And so it is that two triad Republicans, one of whom is a former hospital director, who both received COVID shots, filed a bill against vaccination mandates.
Rep. Donny Lambeth of Forsyth County and Jon Hardister of Guilford County are among the major sponsors of House Bill 98, or the Medical Freedom Act.
The bill passed the House Health Committee and still needs to clear two other committees to make it to the House floor for a full vote.
As reported by the Journal’s Richard Craver, HB 98 would prohibit local and state governments from “discriminating against individuals based on their refusal” to provide proof of COVID-19 vaccination or their refusal to be vaccinated.
It would also prohibit them from requiring vaccinations as a condition of employment.
People also read…
Why this bill? And why now?
Most worryingly, the bill would ban it public health authorities and prevent officials from vaccinating employees. Color us skeptical.
But first, a word from our sponsors…
Hardister, the Whitsett-based House Majority Whip, says he took a dose of Johnson & Johnson’s COVID vaccine in 2021 “which was voluntary”.
“I haven’t had any subsequent boosters or vaccines, which was my choice,” Hardister said in a recent email to Greensboro News & Record. “At this stage it is unlikely that I will take another COVID vaccine, but if I do it should be a personal decision not triggered by a government mandate.”
Lambeth, a former hospital director, says he is fully vaccinated but respects others’ rights not to be.

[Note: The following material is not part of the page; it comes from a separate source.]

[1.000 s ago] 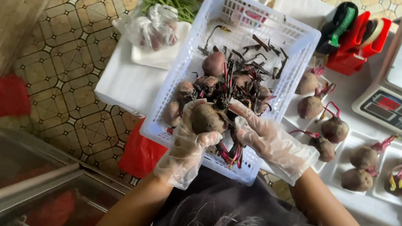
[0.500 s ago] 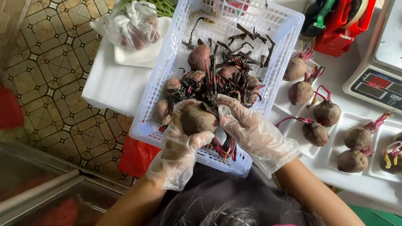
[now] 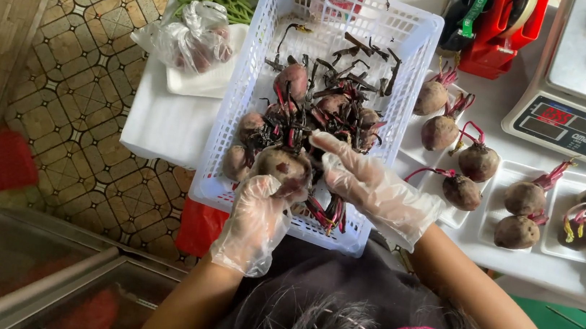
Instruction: A person wearing gloves is manually trimming stems and cleaning beets before placing them into a white plastic basket.
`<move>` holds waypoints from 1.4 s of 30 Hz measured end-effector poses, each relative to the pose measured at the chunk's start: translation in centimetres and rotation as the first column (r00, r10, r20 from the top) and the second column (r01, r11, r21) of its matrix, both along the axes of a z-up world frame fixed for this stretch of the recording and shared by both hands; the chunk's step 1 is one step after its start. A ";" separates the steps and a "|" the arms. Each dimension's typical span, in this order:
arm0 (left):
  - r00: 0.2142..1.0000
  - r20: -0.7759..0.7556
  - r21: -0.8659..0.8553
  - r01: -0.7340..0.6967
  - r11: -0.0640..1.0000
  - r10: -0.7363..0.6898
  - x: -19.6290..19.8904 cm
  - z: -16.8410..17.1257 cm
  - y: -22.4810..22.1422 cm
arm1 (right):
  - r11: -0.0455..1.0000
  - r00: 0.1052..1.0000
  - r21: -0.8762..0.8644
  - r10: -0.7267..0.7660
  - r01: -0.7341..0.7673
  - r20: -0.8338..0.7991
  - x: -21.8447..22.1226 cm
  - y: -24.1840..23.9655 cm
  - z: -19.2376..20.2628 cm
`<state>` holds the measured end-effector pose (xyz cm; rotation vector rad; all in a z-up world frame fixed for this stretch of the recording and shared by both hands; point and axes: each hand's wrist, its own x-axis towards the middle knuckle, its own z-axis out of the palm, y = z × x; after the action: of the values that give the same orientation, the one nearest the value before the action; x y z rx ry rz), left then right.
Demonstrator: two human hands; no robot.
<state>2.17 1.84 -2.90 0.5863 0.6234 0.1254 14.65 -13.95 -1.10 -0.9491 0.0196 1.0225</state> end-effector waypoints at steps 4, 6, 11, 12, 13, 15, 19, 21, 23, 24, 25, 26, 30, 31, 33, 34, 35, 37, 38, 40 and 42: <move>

To be clear, no public health policy or scientific finding is beyond doubt or blame.
Jennifer Nuzzo, director of the Pandemic Center at Brown University, agrees.
“No major government initiative should ever be beyond the reach of oversight,” Nuzzo told Axios of Republicans’ moves to challenge Washington’s pandemic policy. “However, there are avenues that are productive and lead to positive change… and then there are avenues that not only undermine health and safety related to COVID, but sow doubt about all vaccines.”
A state law based on scant research seems premature at best. Then there is the question of the practical implications of this legislation.
What would it mean if police officers, and especially public health workers whose work involves regular contact with the public, did not have to be vaccinated?
This very problem surfaced in 2021 with some police officers and firefighters in Winston-Salem and Cone Health resisting compulsory vaccination.
But shouldn’t some such requirements come with the territory? And isn’t it just about what’s good for the individual, but what’s good for the community?
Then there’s the fact that HB 98 only targets COVID. K-12 public school mandates for diphtheria, tetanus, whooping cough, polio, red measles and rubella would not be affected.
Hardister says COVID vaccines are different because they’ve been “accelerated”.
The COVID vaccines was accelerated at the behest of President Donald Trump to address a national health emergency.
But as Rep. Maria Cervania, a Wake County Democrat and epidemiologist, noted, the COVID vaccines were based on existing research.
On the Johns Hopkins Medicine website, Dr. Gabor David Kelen and Lisa Maragakis point out that “Pfizer/BioNTech and Moderna’s COVID-19 vaccines were manufactured using a method that has been in development for years, allowing the companies to start the vaccine development process early in the pandemic .”
What we really need now is an informed discussion about a way forward that respects both individual rights and the common good – which it is not.
If only someone could develop a drug that would immunize public health policy from politics.